**Your instructions**
Show every line of the material that follows in which the word "white" occurs.

**Records**
↓↓↓

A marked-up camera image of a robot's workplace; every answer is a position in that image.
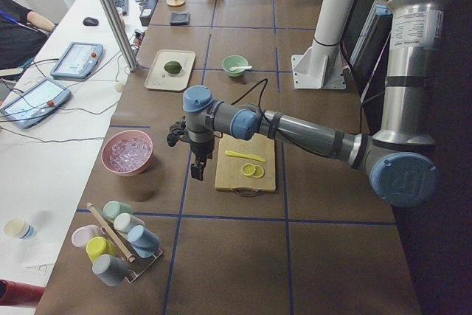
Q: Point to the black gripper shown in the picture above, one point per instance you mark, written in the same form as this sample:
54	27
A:
201	150

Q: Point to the green bowl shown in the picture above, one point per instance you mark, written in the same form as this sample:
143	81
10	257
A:
237	61

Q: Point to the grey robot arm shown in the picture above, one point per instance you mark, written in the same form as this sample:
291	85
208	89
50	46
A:
397	158

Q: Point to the pink bowl with ice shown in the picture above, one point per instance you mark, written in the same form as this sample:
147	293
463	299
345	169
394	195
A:
128	153

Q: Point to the lemon slice upper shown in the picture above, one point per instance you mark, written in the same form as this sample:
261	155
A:
247	169

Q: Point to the lemon slice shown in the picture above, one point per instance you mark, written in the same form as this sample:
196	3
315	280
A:
259	172
247	169

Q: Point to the wooden cutting board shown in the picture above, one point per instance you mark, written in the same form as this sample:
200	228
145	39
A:
228	174

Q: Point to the yellow plastic knife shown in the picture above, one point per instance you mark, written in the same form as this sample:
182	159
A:
250	156

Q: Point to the lemon slice lower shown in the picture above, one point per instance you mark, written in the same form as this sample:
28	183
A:
259	172

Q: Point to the blue cup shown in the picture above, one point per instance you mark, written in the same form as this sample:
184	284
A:
144	242

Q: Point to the white cup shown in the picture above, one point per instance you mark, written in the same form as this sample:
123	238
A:
124	222

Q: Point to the green cup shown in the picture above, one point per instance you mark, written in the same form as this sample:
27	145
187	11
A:
114	208

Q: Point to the beige rabbit tray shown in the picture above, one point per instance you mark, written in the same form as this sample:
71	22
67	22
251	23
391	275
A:
158	79

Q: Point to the green avocado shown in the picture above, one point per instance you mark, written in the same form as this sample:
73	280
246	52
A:
173	67

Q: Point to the clear acrylic cup rack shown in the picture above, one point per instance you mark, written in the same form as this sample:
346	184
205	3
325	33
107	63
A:
140	265

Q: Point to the wooden rack rod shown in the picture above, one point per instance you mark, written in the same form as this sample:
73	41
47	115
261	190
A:
129	256

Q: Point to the yellow cup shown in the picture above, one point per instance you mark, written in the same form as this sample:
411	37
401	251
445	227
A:
98	246

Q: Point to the grey cup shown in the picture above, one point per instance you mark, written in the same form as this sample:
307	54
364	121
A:
110	269

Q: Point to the pink cup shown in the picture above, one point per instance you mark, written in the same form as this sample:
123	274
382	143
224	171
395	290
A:
81	236

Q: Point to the far teach pendant tablet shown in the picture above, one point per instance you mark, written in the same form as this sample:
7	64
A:
78	61

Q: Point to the teach pendant tablet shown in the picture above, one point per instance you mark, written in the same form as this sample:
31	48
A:
36	103
78	61

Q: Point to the near teach pendant tablet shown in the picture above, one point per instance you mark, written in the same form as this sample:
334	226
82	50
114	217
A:
36	103

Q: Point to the black power box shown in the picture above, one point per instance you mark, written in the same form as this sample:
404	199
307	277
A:
147	8

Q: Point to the black computer mouse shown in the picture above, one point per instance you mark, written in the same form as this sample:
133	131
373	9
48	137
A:
90	22

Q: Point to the paper cup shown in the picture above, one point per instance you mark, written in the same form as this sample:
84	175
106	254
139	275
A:
19	228

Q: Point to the person in black shirt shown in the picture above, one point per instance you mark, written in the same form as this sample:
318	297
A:
23	33

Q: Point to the red object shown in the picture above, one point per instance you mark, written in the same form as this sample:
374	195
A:
20	294

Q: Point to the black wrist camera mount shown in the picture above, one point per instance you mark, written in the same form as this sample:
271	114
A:
178	132

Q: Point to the aluminium frame post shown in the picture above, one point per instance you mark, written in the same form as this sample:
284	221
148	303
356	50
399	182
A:
120	35

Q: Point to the white pillar mount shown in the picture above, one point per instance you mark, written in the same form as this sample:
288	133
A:
320	67

↑↑↑

**Task response**
Q: Point to the white cup shown in the picture above, one point per instance you mark, written in the same form as this sample:
Q: Point to the white pillar mount shown in the picture above, one point per instance you mark, written in the same form as this sample:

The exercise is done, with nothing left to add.